INSERT INTO¶

Add data to existing Lance tables using SQL or DataFrames.

Basic Insert¶

SQLPythonScalaJava

INSERT INTO users VALUES
    (4, 'David', 'david@example.com', '2024-01-15 10:30:00'),
    (5, 'Eva', 'eva@example.com', '2024-01-15 11:45:00');

# Create new data
new_data = [
    (8, "Henry", "henry@example.com"),
    (9, "Ivy", "ivy@example.com")
]
new_df = spark.createDataFrame(new_data, ["id", "name", "email"])
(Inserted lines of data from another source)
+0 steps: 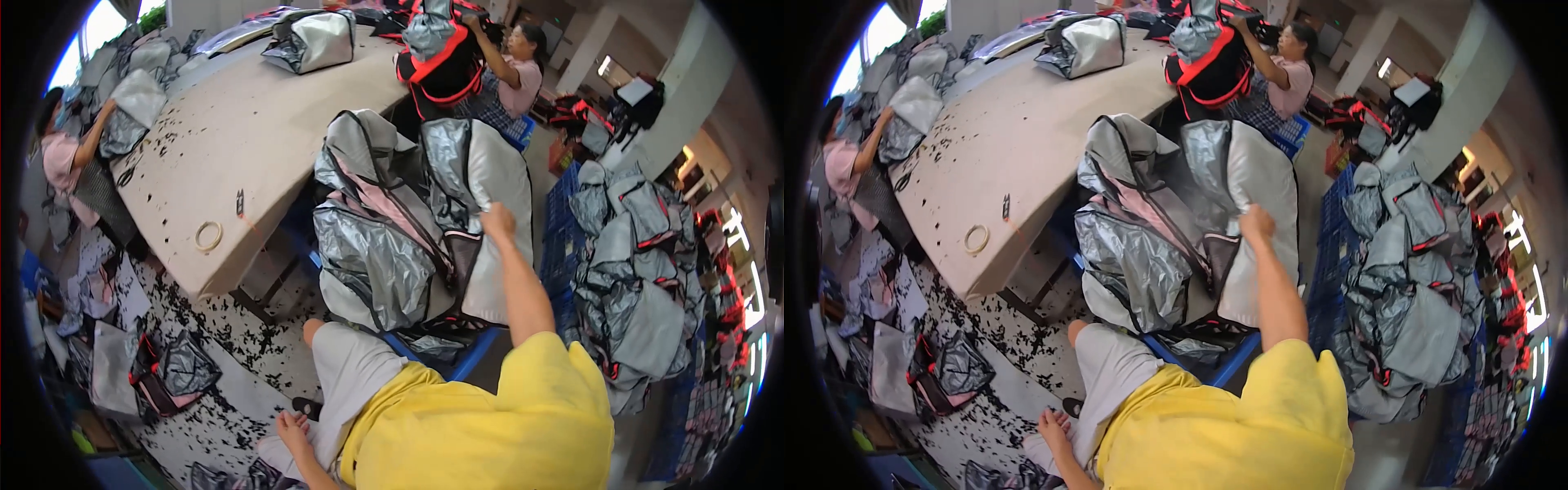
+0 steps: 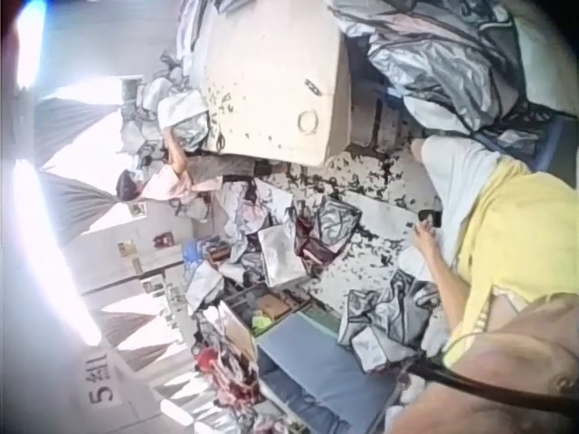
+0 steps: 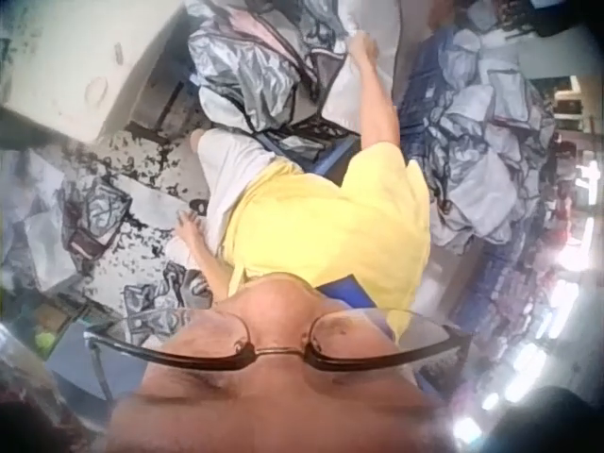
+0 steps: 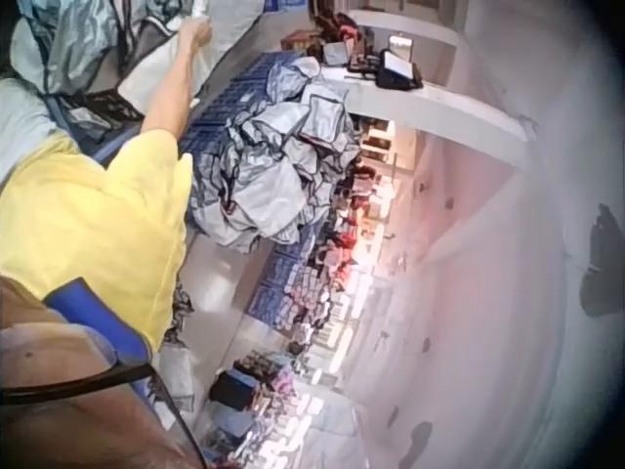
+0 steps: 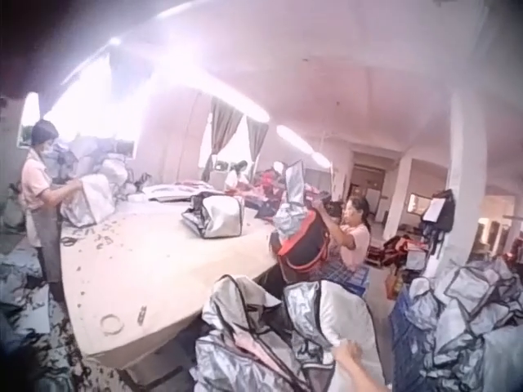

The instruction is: Inspecting, sorting, and organizing a large quantity of soft bags in a manufacturing workshop.

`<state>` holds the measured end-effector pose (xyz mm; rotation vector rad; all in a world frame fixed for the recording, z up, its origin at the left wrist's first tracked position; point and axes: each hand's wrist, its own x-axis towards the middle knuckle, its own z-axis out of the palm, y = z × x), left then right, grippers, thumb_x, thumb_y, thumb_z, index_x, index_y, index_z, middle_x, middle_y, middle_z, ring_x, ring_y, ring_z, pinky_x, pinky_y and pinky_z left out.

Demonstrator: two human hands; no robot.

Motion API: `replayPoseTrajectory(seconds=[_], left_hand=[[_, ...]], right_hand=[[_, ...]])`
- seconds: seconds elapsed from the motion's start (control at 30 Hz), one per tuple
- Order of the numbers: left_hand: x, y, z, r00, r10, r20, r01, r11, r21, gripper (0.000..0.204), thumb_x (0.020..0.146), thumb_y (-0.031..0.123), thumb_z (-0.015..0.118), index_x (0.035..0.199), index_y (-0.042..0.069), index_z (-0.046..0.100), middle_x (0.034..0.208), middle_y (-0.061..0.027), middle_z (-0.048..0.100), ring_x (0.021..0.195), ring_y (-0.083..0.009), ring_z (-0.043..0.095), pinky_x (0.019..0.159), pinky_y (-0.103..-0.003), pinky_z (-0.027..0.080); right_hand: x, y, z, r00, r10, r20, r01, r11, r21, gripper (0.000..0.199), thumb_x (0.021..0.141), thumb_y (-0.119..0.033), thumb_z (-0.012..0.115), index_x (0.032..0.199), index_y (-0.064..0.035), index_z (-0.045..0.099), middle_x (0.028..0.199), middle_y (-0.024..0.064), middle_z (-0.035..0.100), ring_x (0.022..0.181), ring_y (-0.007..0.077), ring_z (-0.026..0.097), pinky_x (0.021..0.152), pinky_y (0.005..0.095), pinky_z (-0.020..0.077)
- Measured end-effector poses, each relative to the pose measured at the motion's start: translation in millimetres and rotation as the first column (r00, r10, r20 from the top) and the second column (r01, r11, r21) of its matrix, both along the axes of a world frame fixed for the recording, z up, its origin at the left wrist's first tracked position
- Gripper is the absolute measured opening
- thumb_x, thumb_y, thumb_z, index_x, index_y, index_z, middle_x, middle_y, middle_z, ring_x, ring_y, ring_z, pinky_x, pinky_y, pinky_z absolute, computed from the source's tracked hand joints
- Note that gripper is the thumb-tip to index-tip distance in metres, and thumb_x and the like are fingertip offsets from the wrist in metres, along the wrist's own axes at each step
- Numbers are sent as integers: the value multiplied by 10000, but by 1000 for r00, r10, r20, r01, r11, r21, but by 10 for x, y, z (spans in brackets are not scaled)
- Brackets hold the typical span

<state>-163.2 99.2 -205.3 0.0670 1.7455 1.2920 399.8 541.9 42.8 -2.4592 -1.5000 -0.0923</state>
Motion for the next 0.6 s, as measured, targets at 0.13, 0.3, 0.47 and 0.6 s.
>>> replayPoseTrajectory(seconds=[0.13,0.3,0.47,0.6], left_hand=[[-60,-201,-99,990,117,79,-122,991,61,300,1087,355,534,1248,103,559,1009,-83,704,791,-161,696,582,-271,493],[-261,-63,-3,993,-77,-92,86,991,103,324,1068,333,563,1171,35,638,855,-31,634,722,-119,618,582,-265,482],[332,1363,2037,833,-357,-424,540,693,477,413,1049,249,611,1365,-15,570,1119,-96,691,995,-167,641,897,-305,514],[97,1897,2879,906,-379,-189,378,522,765,591,1107,458,434,1553,79,358,1405,-175,559,1320,-271,556,1066,-434,499]], right_hand=[[703,-198,1141,989,129,70,-144,936,320,316,844,-300,704,952,-8,757,929,259,731,908,417,726,799,528,549],[-227,-1375,2964,897,433,87,-422,784,455,257,872,-179,764,1069,-14,757,856,124,760,785,169,686,739,362,515],[-748,-2614,4071,695,713,95,-633,544,551,299,881,-37,669,1163,48,723,1044,38,755,986,129,658,948,295,498],[-1425,-2548,4308,536,790,298,-799,360,482,326,878,-131,673,1152,36,729,1036,61,763,1010,129,677,972,285,486]])
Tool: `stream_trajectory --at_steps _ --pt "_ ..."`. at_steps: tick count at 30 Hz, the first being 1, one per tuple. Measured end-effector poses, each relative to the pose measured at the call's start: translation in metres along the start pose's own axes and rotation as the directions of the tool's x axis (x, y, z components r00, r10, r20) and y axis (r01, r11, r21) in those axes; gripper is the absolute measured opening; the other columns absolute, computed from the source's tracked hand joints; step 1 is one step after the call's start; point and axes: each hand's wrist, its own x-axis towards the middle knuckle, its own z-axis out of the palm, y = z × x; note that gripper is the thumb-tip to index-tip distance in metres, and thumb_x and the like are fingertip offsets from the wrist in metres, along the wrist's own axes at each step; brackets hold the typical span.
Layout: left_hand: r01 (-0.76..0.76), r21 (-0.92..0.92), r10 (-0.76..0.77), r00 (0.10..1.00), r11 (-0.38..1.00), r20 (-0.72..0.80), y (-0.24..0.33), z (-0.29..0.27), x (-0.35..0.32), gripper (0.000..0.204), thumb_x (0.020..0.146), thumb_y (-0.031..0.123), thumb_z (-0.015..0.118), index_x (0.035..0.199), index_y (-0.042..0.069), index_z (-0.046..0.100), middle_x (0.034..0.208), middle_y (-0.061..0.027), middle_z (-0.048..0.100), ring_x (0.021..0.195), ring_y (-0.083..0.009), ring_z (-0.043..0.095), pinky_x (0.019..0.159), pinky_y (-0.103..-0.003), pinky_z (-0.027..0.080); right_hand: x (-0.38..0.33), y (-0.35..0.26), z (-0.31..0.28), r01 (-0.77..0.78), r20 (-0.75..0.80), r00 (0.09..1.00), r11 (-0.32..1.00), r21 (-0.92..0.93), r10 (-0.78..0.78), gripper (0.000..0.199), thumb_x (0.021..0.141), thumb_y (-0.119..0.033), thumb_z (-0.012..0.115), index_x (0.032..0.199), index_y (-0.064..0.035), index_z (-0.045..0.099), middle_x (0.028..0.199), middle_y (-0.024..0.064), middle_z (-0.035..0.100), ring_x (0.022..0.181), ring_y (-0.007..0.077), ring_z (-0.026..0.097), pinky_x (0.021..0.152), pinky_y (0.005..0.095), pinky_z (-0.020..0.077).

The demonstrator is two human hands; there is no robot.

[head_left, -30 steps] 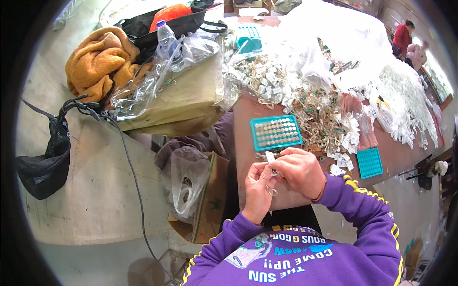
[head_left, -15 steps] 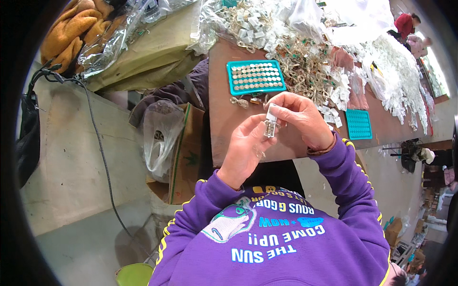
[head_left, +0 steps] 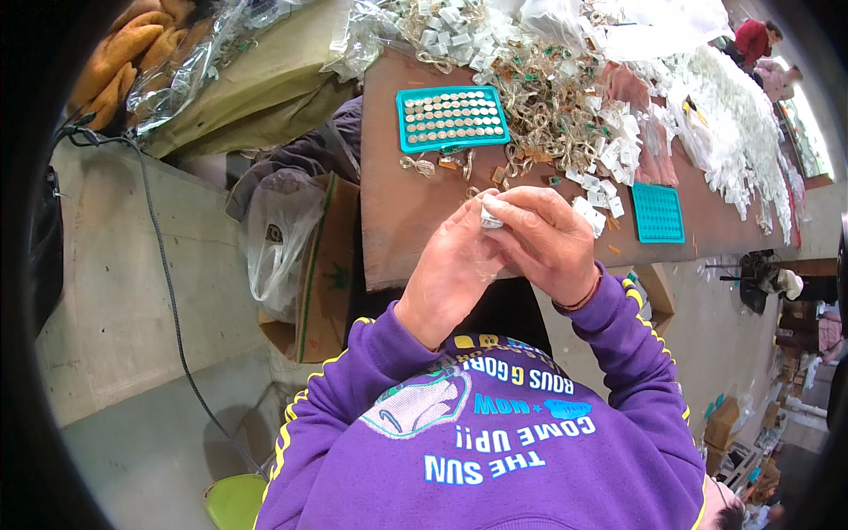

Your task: The person repeatedly picks small white plastic housings and thin wires from a cluttered table, inserts the wires into the housings, and places the assembled units into a teal tray. The person handles items one at a time and continues the same insertion cycle throughout the clip.

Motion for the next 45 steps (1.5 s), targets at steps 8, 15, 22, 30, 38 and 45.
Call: stream_trajectory --at_steps 8,15,22,30,38,45 --pt "-0.019 0.338 0.083 0.981 0.941 -0.175 -0.006 0.013 -0.004 0.028 0.100 0.020 0.053 0.122 0.003 0.055 0.114 -0.0059 0.063 0.105 -0.0147 0.061 0.095 -0.034 0.048 -0.005 0.008 -0.015 0.071 0.088 0.994 0.993 -0.090 -0.063 0.035 0.072 -0.006 0.076 0.104 -0.0003 0.065 0.095 0.0116 0.064 0.082 0.0272 0.066 0.069 0.0341 0.0560" --pt "0.021 0.610 0.154 0.960 0.792 -0.233 -0.005 0.005 0.000 0.023 0.095 0.011 0.058 0.115 0.001 0.059 0.107 -0.0044 0.065 0.098 -0.0104 0.062 0.087 -0.026 0.050 -0.007 0.014 -0.017 0.127 0.122 0.986 0.988 -0.089 -0.116 0.035 0.073 -0.017 0.077 0.102 -0.0016 0.063 0.084 0.0083 0.060 0.072 0.0253 0.064 0.060 0.0337 0.0526" --pt "0.083 0.302 -0.007 0.970 0.950 -0.243 -0.006 -0.003 0.002 0.026 0.099 0.016 0.053 0.121 0.002 0.056 0.113 -0.0061 0.063 0.102 -0.0141 0.062 0.089 -0.031 0.051 -0.022 0.010 -0.004 -0.037 -0.054 0.998 0.999 -0.029 0.035 0.030 0.075 -0.007 0.073 0.105 -0.0030 0.068 0.095 0.0109 0.066 0.082 0.0270 0.067 0.071 0.0350 0.0554" --pt "-0.201 0.363 0.265 0.955 0.910 -0.135 0.001 -0.017 0.011 0.024 0.099 0.011 0.055 0.121 0.001 0.057 0.112 -0.0117 0.065 0.104 -0.0205 0.063 0.093 -0.036 0.053 -0.044 -0.009 0.007 -0.272 -0.137 0.950 0.959 0.074 0.280 0.040 0.071 -0.004 0.076 0.110 -0.0034 0.068 0.107 0.0126 0.067 0.097 0.0305 0.065 0.085 0.0389 0.0525" --pt "-0.292 0.371 0.337 0.940 0.882 -0.062 0.010 -0.031 0.015 0.023 0.098 0.005 0.054 0.120 0.001 0.058 0.111 -0.0157 0.064 0.107 -0.0249 0.062 0.100 -0.043 0.051 -0.086 0.006 -0.035 -0.446 -0.228 0.884 0.883 -0.145 0.409 0.023 0.076 0.003 0.071 0.097 -0.0049 0.071 0.094 0.0098 0.069 0.087 0.0260 0.067 0.077 0.0348 0.0540" --pt "-0.240 0.378 0.290 0.954 0.894 -0.081 0.012 -0.033 0.016 0.025 0.096 0.008 0.058 0.120 0.001 0.058 0.111 -0.0149 0.064 0.108 -0.0272 0.061 0.103 -0.047 0.045 -0.077 0.078 -0.103 -0.500 -0.377 0.853 0.774 -0.388 0.362 0.015 0.083 -0.004 0.069 0.098 -0.0081 0.070 0.094 0.0109 0.070 0.082 0.0266 0.067 0.072 0.0355 0.0536"
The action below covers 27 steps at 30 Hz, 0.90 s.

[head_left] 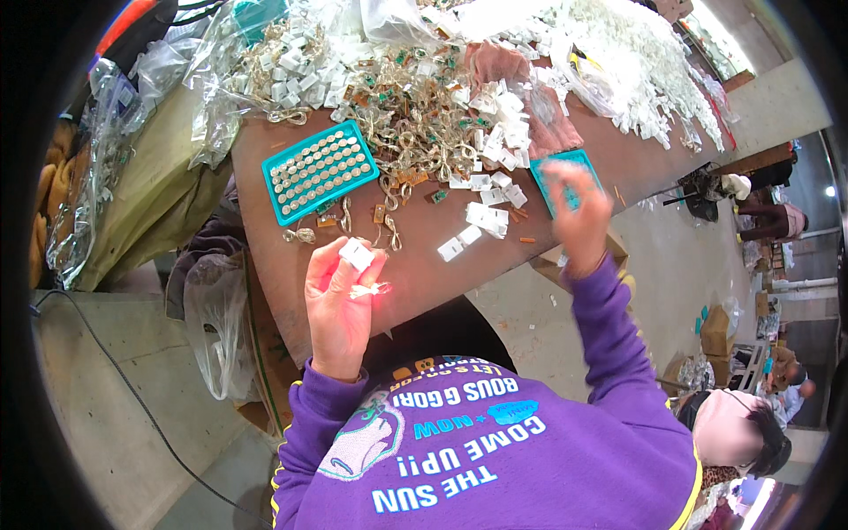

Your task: The person repeatedly picks small white plastic housings and thin wires from a cluttered table, inserts the wires into the housings, and places the assembled units into a teal tray. The person handles items one at a time and continues the same insertion cycle throughout the clip.

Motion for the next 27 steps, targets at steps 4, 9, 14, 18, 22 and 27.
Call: stream_trajectory --at_steps 4,9,14,18,22,27 --pt "-0.022 -0.002 0.022 0.999 1.000 0.033 -0.001 0.000 0.000 0.025 0.096 0.007 0.058 0.120 0.001 0.058 0.112 -0.0155 0.064 0.107 -0.0276 0.062 0.101 -0.046 0.047 0.060 0.093 -0.003 -0.165 0.149 0.969 0.964 -0.207 0.198 0.013 0.084 -0.017 0.068 0.094 -0.0082 0.072 0.092 0.0131 0.069 0.080 0.0291 0.067 0.072 0.0366 0.0526" --pt "-0.028 -0.025 0.029 0.999 0.999 0.032 0.000 0.001 -0.001 0.024 0.096 0.007 0.058 0.119 0.001 0.058 0.112 -0.0158 0.064 0.106 -0.0281 0.062 0.101 -0.045 0.047 0.071 0.136 0.028 -0.026 0.363 0.913 0.913 -0.408 0.188 0.016 0.081 -0.023 0.070 0.090 -0.0107 0.074 0.087 0.0117 0.069 0.083 0.0297 0.067 0.075 0.0387 0.0529" --pt "-0.028 0.010 0.027 0.999 1.000 0.034 0.000 0.001 -0.001 0.025 0.096 0.010 0.060 0.119 0.002 0.058 0.111 -0.0153 0.064 0.106 -0.0278 0.062 0.102 -0.047 0.045 0.080 0.136 0.021 -0.448 0.274 0.858 0.894 -0.018 0.435 0.014 0.082 -0.015 0.072 0.091 -0.0042 0.074 0.077 0.0055 0.073 0.063 0.0099 0.066 0.062 0.0242 0.0522" --pt "-0.023 -0.001 0.023 1.000 1.000 0.016 0.000 0.001 -0.001 0.027 0.095 0.011 0.062 0.120 0.002 0.057 0.110 -0.0154 0.064 0.106 -0.0275 0.062 0.103 -0.048 0.045 0.086 0.128 0.007 -0.604 0.401 0.785 0.724 0.333 0.471 0.013 0.087 -0.011 0.070 0.092 0.0012 0.072 0.077 0.0037 0.071 0.066 0.0073 0.065 0.062 0.0200 0.0514" --pt "0.003 -0.078 -0.004 1.000 0.997 -0.007 0.001 -0.001 0.000 0.028 0.094 0.011 0.063 0.120 0.001 0.057 0.110 -0.0151 0.064 0.106 -0.0274 0.062 0.104 -0.048 0.044 0.091 0.122 0.004 -0.638 0.467 0.759 0.660 0.396 0.454 0.015 0.089 -0.011 0.070 0.097 0.0015 0.070 0.081 0.0040 0.070 0.069 0.0081 0.065 0.064 0.0194 0.0518" --pt "-0.046 0.002 0.046 0.998 0.999 0.040 0.001 -0.001 -0.002 0.027 0.095 0.010 0.061 0.120 0.000 0.056 0.110 -0.0148 0.064 0.106 -0.0263 0.063 0.101 -0.047 0.049 0.094 0.122 0.011 -0.617 0.441 0.762 0.738 0.274 0.474 0.013 0.088 -0.010 0.069 0.095 0.0010 0.070 0.082 0.0042 0.070 0.070 0.0079 0.065 0.065 0.0198 0.0523"
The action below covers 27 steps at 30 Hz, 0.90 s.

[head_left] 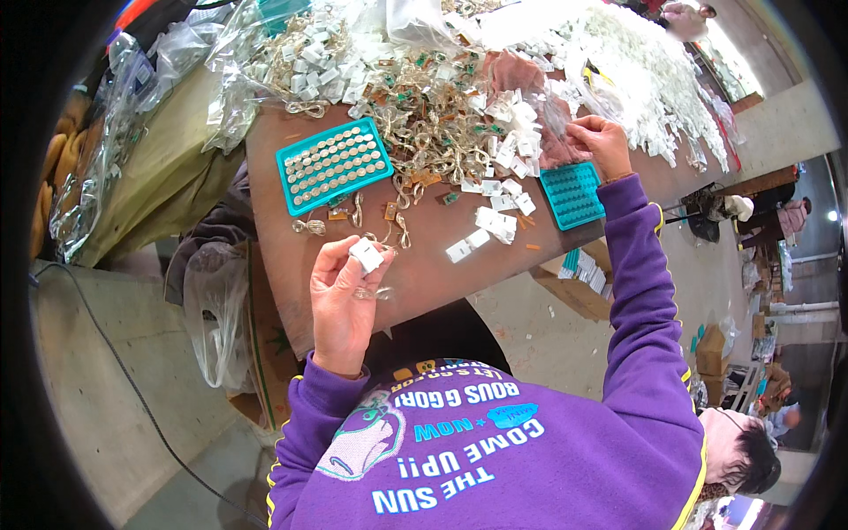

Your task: The person repeatedly picks small white plastic housings and thin wires from a cluttered table, inserts the wires into the housings, and places the assembled units into a teal tray. The person handles items one at a time and continues the same insertion cycle throughout the clip.

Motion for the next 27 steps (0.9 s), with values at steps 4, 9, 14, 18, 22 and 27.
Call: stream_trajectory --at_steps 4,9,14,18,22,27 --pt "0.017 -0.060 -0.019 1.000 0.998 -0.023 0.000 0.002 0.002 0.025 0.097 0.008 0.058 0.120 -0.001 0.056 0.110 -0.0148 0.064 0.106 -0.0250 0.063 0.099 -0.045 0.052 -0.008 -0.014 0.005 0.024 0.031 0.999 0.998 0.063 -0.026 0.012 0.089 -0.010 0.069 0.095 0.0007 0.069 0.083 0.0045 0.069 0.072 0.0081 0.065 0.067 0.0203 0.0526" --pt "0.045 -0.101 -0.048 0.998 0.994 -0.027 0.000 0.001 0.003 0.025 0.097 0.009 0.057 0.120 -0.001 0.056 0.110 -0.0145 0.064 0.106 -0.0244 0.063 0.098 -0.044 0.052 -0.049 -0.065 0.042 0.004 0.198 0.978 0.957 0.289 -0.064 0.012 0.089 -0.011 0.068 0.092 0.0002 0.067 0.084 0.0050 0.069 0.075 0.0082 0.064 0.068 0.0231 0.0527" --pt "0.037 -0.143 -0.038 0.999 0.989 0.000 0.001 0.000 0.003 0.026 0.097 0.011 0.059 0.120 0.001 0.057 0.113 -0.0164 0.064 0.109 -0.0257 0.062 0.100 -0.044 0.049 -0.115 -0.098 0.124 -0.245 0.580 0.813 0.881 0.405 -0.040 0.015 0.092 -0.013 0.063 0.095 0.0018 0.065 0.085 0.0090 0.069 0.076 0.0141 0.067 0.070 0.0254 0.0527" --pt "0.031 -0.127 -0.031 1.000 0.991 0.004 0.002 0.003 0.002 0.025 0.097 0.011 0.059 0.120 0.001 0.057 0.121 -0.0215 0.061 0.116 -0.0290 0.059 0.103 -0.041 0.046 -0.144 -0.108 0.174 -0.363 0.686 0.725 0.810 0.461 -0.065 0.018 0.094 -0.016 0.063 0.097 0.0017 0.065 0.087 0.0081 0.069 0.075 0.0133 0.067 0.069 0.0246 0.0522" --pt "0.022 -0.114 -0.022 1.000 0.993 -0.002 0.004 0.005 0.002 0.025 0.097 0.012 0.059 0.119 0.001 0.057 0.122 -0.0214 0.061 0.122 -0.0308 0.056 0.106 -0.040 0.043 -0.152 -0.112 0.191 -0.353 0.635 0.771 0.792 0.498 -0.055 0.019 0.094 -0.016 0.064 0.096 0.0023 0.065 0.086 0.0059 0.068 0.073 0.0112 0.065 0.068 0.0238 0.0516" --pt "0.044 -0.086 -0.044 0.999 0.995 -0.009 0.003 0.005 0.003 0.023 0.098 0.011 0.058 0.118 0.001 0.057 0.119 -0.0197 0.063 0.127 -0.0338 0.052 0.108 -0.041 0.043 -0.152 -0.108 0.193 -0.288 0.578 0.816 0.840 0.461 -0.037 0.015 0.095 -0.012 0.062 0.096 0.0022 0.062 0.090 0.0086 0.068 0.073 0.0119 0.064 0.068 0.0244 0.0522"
# Append to existing table
new_df.writeTo("users").append()

# Alternative: use traditional write API with mode
new_df.write.mode("append").saveAsTable("users")

// Create new data
val newData = Seq(
    (8, "Henry", "henry@example.com"),
    (9, "Ivy", "ivy@example.com")
)
val newDF = newData.toDF("id", "name", "email")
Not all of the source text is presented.